Work request →
For this listing, the lines between the one holding "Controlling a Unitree" and the one holding "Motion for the", inclusive, must be set down exactly.
----
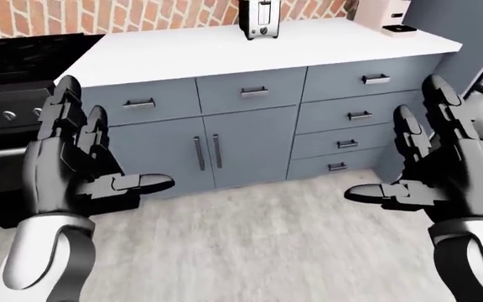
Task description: Navigate to the stove.
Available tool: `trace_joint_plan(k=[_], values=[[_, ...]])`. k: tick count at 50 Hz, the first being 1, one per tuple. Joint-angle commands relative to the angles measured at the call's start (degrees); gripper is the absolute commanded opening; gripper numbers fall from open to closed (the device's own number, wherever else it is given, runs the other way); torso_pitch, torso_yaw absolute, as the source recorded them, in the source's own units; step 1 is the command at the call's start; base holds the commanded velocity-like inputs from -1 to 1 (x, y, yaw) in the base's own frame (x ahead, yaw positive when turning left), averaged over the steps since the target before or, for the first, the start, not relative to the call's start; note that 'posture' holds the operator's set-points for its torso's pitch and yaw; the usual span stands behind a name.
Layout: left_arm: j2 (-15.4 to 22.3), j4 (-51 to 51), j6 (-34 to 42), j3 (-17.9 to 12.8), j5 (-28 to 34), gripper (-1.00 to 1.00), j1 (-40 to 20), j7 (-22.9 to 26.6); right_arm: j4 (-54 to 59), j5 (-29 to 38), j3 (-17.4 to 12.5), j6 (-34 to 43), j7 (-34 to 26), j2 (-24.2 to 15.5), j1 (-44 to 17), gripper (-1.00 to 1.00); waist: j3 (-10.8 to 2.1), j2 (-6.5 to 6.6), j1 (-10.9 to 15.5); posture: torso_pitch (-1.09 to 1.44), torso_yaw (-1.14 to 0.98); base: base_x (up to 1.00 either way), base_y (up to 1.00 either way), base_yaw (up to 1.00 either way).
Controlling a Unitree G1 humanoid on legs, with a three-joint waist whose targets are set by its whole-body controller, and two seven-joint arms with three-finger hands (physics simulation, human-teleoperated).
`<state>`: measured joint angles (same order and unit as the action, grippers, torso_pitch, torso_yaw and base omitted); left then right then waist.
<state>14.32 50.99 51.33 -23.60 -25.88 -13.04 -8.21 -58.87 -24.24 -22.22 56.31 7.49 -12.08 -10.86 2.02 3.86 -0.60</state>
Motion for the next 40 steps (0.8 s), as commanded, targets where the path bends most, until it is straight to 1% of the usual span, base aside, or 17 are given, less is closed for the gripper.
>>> trace_joint_plan(k=[1, 2, 3, 10, 12, 14, 15, 17, 19, 22, 24, 26, 27, 28, 36, 39, 40], values=[[0.7, 0.9, -0.7, -1.1, -0.3, 1.00, -1.1, -0.5, -1.1, -0.9, -0.1, -1.2, 0.2, -0.3, -0.8, 1.00, -1.55, 2.21, 0.2, 0.00, 0.00, 0.00, 0.23, 0.00], [0.6, 1.3, -0.4, -0.7, -0.3, 1.00, -1.0, -0.7, -1.1, -1.0, -0.1, -1.1, 0.3, -0.4, -0.9, 1.00, -0.92, -0.27, 0.6, 0.00, 0.00, 0.00, 0.21, 0.00], [0.5, 1.0, -1.0, -0.4, 0.0, 1.00, -0.7, -0.5, -1.1, -1.1, -0.1, -1.2, 0.4, -0.5, -0.8, 1.00, -0.62, 0.28, 0.4, 0.00, 0.00, 0.00, 0.22, 0.00], [0.4, 1.2, -1.0, -0.4, 0.1, 1.00, -0.5, -0.4, -1.1, -0.9, -0.1, -1.3, 0.2, -0.3, -0.7, 1.00, -0.17, -3.78, 0.5, 0.00, 0.00, 0.00, 0.23, 0.00], [0.4, 1.0, -1.1, -0.5, 0.1, 1.00, -0.5, -0.4, -1.1, -0.6, 0.1, -1.6, 0.1, -0.1, -0.3, 1.00, -0.12, -5.53, 0.4, 0.00, 0.00, 0.00, 0.23, 0.00], [0.3, 1.0, -1.2, -0.4, 0.2, 1.00, -0.4, -0.4, -1.1, -0.6, -0.1, -1.6, -0.1, -0.1, -0.3, 1.00, -1.11, -8.72, 0.4, 0.00, 0.00, 0.00, 0.23, 0.00], [0.3, 1.2, -0.9, -0.5, 0.0, 1.00, -0.5, -0.4, -1.0, -0.4, -0.1, -1.9, -0.3, 0.0, -0.2, 1.00, -0.42, -6.03, -0.3, 0.00, 0.00, 0.00, 0.23, 0.00], [0.3, 1.3, -0.8, -0.6, 0.0, 1.00, -0.4, -0.4, -1.1, -0.9, -0.2, -1.5, 0.3, -0.3, -0.7, 1.00, -0.82, -7.10, 0.2, 0.00, 0.00, 0.00, 0.22, 0.00], [0.3, 1.0, -1.1, -0.6, 0.0, 1.00, -0.4, -0.3, -1.1, -1.0, 0.0, -1.8, 0.5, -0.4, -0.3, 1.00, -1.13, -6.48, 0.3, 0.00, 0.00, 0.00, 0.23, 0.00], [0.3, 1.3, -0.8, -0.7, -0.1, 1.00, -0.3, -0.4, -1.1, -1.3, -0.1, -1.7, 0.6, -0.6, -0.2, 1.00, -0.13, -4.63, 0.4, 0.00, 0.00, 0.00, 0.22, 0.00], [0.3, 1.4, -0.7, -0.8, -0.2, 1.00, -0.3, -0.5, -0.9, -0.8, 0.0, -2.0, 0.2, -0.4, -0.1, 1.00, -0.07, -2.62, 0.1, 0.00, 0.00, 0.00, 0.23, 0.00], [0.3, 1.1, -1.0, -0.7, -0.1, 1.00, -0.3, -0.4, -1.1, -1.1, 0.0, -1.7, 0.6, -0.5, -0.3, 1.00, -1.28, 1.70, 0.1, 0.00, 0.00, 0.00, 0.22, 0.00], [0.3, 1.2, -0.9, -0.7, -0.1, 1.00, -0.2, -0.4, -1.1, -1.1, -0.1, -1.9, 0.5, -0.5, -0.1, 1.00, -1.19, 0.18, 0.4, 0.00, 0.00, 0.00, 0.22, 0.00], [0.3, 1.1, -0.9, -0.7, -0.2, 1.00, -0.3, -0.4, -1.1, -1.5, -0.1, -1.8, 0.8, -0.7, -0.2, 1.00, -0.53, -0.02, 0.4, 0.00, 0.00, 0.00, 0.23, 0.00], [0.3, 1.2, -0.8, -0.7, -0.3, 1.00, -0.3, -0.5, -1.1, -0.4, 0.0, -1.9, 0.0, -0.2, -0.2, 1.00, -0.11, -4.47, 0.4, 0.00, 0.00, 0.00, 0.22, 0.00], [0.3, 1.1, -0.8, -0.7, -0.3, 1.00, -0.4, -0.6, -1.1, -0.3, -0.3, -1.8, -0.3, 0.0, -0.2, 1.00, -0.98, -8.56, 0.3, 0.00, 0.00, 0.00, 0.22, 0.00], [0.3, 1.1, -0.7, -0.7, -0.4, 1.00, -0.4, -0.6, -1.1, -0.3, -0.3, -1.7, -0.2, 0.0, -0.3, 1.00, -0.37, -6.00, -0.3, 0.00, 0.00, 0.00, 0.22, 0.00]])
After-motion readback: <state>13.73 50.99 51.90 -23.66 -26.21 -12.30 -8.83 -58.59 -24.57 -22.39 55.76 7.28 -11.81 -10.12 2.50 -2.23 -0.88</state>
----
Finished exercise →
Controlling a Unitree G1 humanoid on legs, with a three-joint waist whose targets are set by its whole-body controller, and two seven-joint arms with three-finger hands (physics simulation, human-teleoperated).
`<state>`: measured joint angles (same order and unit as the action, grippers, torso_pitch, torso_yaw and base omitted); left then right then waist.
<state>14.32 50.99 51.33 -23.60 -25.88 -13.04 -8.21 -58.87 -24.24 -22.22 56.31 7.49 -12.08 -10.86 2.02 3.86 -0.60</state>
Motion for the next 40 steps (0.8 s), as commanded, targets where the path bends most, until it is straight to 1% of the usual span, base aside, or 17 are given, less is closed for the gripper.

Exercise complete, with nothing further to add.